La Méditerranée est souvent vue comme n'étant pas très exposée au risque de tsunami. Pourtant, l'histoire et les études récentes montrent que des vagues dangereuses ont déjà touché les côtes françaises et pourraient se reproduire. Les résultats d'un projet mené sur la Métropole Nice Côte d’Azur expliquent pourquoi l'anticipation et l'évacuation rapide sont les seules protections vraiment efficaces.


Les tsunamis, appelés autrefois raz-de-marées en France ou maremoti en Italie, font partie des phénomènes naturels les plus destructeurs. Ils sont causés par des tremblements de terre, des glissements sous-marins ou des éruptions volcaniques. Ils voyagent vite sur de longues distances avant de libérer leur force près des côtes, provoquant des inondations soudaines et des courants très forts.

Ces inondations, qui peuvent aller de quelques centimètres à plusieurs mètres de haut, sont généralement composées de plusieurs séries de vagues. Les premières vagues ne sont pas toujours les plus grandes. La vitesse du courant est si élevée que la pression sur les constructions côtières peut atteindre plusieurs tonnes par mètre carré.

Dans le monde entier, les tsunamis ont causé plus de 250 000 morts depuis 1970, notamment lors des catastrophes du 26 décembre 2004 dans l'océan Indien et du 11 mars 2011 au Japon.

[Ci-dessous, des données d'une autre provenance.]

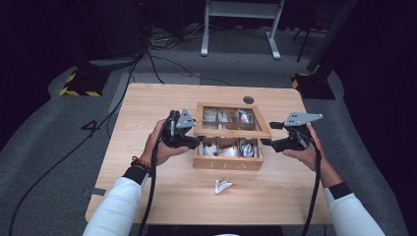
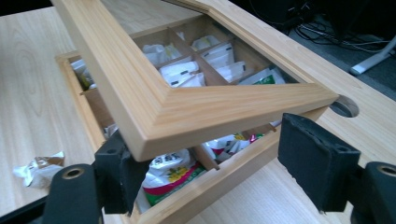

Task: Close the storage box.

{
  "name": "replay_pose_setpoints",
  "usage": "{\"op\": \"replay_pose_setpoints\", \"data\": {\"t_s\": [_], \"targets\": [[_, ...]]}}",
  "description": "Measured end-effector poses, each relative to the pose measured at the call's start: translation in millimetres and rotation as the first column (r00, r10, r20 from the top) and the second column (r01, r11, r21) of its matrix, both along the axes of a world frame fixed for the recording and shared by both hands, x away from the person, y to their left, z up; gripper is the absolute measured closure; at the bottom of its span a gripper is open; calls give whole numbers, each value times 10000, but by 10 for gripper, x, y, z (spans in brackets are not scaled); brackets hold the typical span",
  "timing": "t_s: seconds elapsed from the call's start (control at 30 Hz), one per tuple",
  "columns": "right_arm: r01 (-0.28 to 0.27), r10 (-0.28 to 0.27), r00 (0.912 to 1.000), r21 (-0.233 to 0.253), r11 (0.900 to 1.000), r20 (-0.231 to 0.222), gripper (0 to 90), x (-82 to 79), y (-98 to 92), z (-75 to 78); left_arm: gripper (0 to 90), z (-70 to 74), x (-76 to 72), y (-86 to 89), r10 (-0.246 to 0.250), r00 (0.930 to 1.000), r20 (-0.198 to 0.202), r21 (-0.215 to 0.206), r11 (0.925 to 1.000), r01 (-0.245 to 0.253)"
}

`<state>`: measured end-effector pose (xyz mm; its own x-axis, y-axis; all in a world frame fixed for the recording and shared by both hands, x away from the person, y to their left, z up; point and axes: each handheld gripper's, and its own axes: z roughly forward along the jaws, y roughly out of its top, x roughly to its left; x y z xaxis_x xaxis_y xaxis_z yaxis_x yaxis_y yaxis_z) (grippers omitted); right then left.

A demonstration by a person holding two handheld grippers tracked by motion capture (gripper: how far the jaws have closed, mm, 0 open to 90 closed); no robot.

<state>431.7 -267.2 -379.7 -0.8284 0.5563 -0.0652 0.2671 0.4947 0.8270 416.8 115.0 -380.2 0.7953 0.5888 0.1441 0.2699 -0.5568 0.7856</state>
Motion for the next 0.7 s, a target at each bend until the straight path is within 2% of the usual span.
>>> {"op": "replay_pose_setpoints", "data": {"t_s": [0.53,0.7], "targets": [[-311,313,9993,104,9995,-200,269,-98,12,-84,344,-128,-62,19,-57,9998,-169,81,10000,58],[-428,429,9988,45,9991,-228,283,-130,23,-112,338,-164,-79,23,-114,9994,-315,227,9997,121]]}}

Un risque que l'on croit lointain, et pourtant…

Dans l'imagination des gens, le tsunami est souvent associé au Pacifique ou à l'océan Indien. En Méditerranée, on pense qu'il est rare. C'est une idée fausse. L'Unesco, qui s'occupe de la prévention de ce risque au niveau mondial, a indiqué en juin 2022 que :

« Les statistiques montrent que la probabilité d’une vague de tsunami de plus d’un mètre en Méditerranée dans les trente prochaines années est proche de 100 %. »

Après le Pacifique, c'est dans cette mer que l'on trouve le plus grand nombre de tsunamis historiques, dont plusieurs ont touché les côtes françaises.

Selon les informations disponibles, environ vingt événements ont été signalés sur le littoral méditerranéen français entre le XVIᵉ siècle et le début des années 2000, avec des vagues parfois plus hautes que deux mètres.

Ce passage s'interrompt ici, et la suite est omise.